C'è un effetto meno visibile, e per certi versi più insidioso, che riguarda non chi legge, ma chi scrive con l'aiuto dell'intelligenza artificiale. Quando un testo generato o rifinito dalla macchina risponde bene a un'esigenza che avevamo in mente, il cervello tende a scambiare quella fluidità per una prova della propria bravura. Non si pensa che la macchina ha formulato bene quel concetto, piuttosto ci si convince di essere stati in grado di dire veramente bene quello che esattamente si pensava. È una scorciatoia che salta il momento più faticoso, e anche più utile, del pensiero: quello in cui un'idea confusa viene messa alla prova e o regge o si sfalda.
Per uno studente questo rischio è ancora più concreto, perché la sensazione di aver capito qualcosa può non corrispondere affatto ad averlo capito davvero.

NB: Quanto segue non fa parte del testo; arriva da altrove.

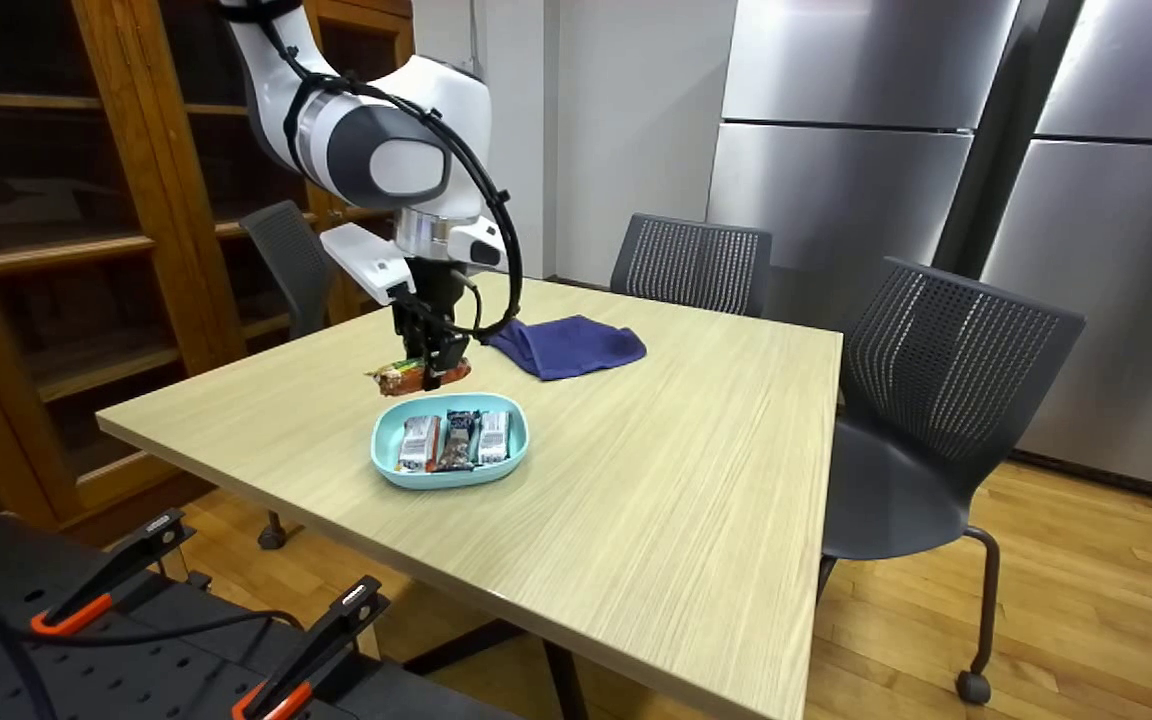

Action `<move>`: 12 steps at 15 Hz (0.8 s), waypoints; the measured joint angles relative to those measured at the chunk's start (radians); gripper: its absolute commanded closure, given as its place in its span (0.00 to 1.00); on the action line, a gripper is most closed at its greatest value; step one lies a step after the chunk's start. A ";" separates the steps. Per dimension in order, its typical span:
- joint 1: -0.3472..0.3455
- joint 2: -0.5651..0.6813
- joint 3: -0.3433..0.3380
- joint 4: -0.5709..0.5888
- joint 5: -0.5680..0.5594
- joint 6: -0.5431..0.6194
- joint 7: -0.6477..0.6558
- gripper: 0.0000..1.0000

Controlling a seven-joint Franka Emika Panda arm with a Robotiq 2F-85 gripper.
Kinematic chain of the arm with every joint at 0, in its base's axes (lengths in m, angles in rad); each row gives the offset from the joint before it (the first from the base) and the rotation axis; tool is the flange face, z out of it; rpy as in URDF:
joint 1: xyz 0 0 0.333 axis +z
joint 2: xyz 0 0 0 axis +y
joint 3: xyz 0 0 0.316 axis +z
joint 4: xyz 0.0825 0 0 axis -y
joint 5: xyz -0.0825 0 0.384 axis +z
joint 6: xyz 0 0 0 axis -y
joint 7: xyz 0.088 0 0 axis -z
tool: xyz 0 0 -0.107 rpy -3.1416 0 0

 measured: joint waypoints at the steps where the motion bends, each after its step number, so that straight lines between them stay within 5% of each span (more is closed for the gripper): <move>1: 0.000 0.009 -0.001 0.005 0.000 0.008 0.013 0.83; 12: 0.008 0.139 -0.041 0.103 0.000 0.031 0.145 0.83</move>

Qui arriviamo al punto che, da insegnanti, conosciamo meglio di chiunque altro, anche se raramente lo diciamo esplicitamente in classe: scrivere non è soltanto il modo in cui trascriviamo pensieri già pronti. Molto spesso è il modo in cui quei pensieri prendono forma. Un'idea, prima di essere scritta, è quasi sempre tridimensionale, disordinata, piena di collegamenti impliciti che nella nostra testa sembrano ovvi. Costringerla dentro la linearità di una frase, di un paragrafo, di un testo che deve reggersi da solo, obbliga a decidere cosa viene prima e cosa dopo, a scoprire dove il ragionamento zoppica, a notare i punti in cui in realtà non avevamo capito quanto credevamo.
È un lavoro faticoso, e proprio per questo trasformativo. Chi delega interamente questo passaggio rinuncia al principale strumento che ha per capire davvero ciò di cui sta parlando. Non è un caso che generazioni di studiosi abbiano ripetuto, in forme diverse, che si scrive per scoprire cosa si pensa, non solo per comunicarlo.

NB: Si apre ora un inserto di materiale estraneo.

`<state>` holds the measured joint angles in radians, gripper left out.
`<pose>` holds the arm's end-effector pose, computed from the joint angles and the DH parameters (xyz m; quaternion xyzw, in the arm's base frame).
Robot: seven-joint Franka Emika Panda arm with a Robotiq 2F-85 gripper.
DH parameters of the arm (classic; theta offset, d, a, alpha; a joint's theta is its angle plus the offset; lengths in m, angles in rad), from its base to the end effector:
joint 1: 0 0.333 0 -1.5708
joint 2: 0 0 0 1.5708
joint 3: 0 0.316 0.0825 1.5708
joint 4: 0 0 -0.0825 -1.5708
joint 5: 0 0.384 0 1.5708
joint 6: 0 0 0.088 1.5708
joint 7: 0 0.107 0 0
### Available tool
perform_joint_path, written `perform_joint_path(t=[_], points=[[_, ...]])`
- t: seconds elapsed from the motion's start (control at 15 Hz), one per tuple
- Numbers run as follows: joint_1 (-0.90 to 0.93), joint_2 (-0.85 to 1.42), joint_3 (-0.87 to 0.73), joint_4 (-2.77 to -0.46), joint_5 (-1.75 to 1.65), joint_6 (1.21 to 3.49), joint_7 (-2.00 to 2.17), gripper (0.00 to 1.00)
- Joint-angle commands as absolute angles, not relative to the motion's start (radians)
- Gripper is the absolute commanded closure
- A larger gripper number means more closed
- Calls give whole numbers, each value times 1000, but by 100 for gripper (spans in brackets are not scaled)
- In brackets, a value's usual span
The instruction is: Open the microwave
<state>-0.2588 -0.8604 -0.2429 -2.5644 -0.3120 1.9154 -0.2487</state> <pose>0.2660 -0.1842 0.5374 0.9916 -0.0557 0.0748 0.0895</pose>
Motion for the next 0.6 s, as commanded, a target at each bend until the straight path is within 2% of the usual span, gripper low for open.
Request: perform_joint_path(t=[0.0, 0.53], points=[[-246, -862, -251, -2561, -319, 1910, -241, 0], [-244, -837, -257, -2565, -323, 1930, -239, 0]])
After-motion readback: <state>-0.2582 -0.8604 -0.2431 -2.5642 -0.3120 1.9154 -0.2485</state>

Detto questo, sarebbe disonesto liquidare l'intelligenza artificiale come un nemico da tenere fuori dall'aula. Usata bene, può essere un punto di partenza prezioso, non diverso da quello che è sempre stata la lettura o la ricerca in rete. Quando un modello linguistico cita un autore che non conosciamo, un concetto, un evento storico, una teoria, si apre una porta: possiamo fermarci lì, oppure possiamo seguirla, cercare quel riferimento altrove, verificarlo, approfondirlo. In questo senso l'AI non è così diversa da una nota a piè di pagina o da un link che porta altrove: il valore non sta nello strumento in sé, ma in cosa scegliamo di farne.
La differenza tra usare l'AI per pensare meno e usare l'AI per pensare di più sta proprio qui: nel fatto che il testo generato diventi un punto d'arrivo da copiare, oppure un punto di partenza da interrogare. Un allievo che chiede al modello di scrivere il tema al posto suo si sta privando di qualcosa. Un allievo che usa il modello per capire un riferimento che non conosceva, e poi va a verificarlo altrove, sta facendo esattamente quello che ha sempre fatto chi studia sul serio: seguire un filo fino a dove porta.
Forse il compito più utile che abbiamo, come insegnanti, non è vietare uno strumento che comunque i ragazzi useranno, ma restituire valore al processo che quello strumento rischia di far saltare. Chiedere non solo il testo finale ma le tappe che ci hanno portato: gli appunti disordinati, le versioni intermedie, le domande che sono rimaste aperte. Far scrivere a mano, ogni tanto, proprio per rallentare quel passaggio che l'AI accelera troppo. Insegnare a distinguere tra "questo suona bene" e "questo è vero, ed è mio".
Nel lungo periodo, chi si prende la fatica di pensare e scrivere con la propria testa resterà l'unico capace di produrre davvero qualcosa di nuovo. Il nostro compito, forse, è ricordare ai ragazzi che quella fatica non è un ostacolo da aggirare, ma il punto.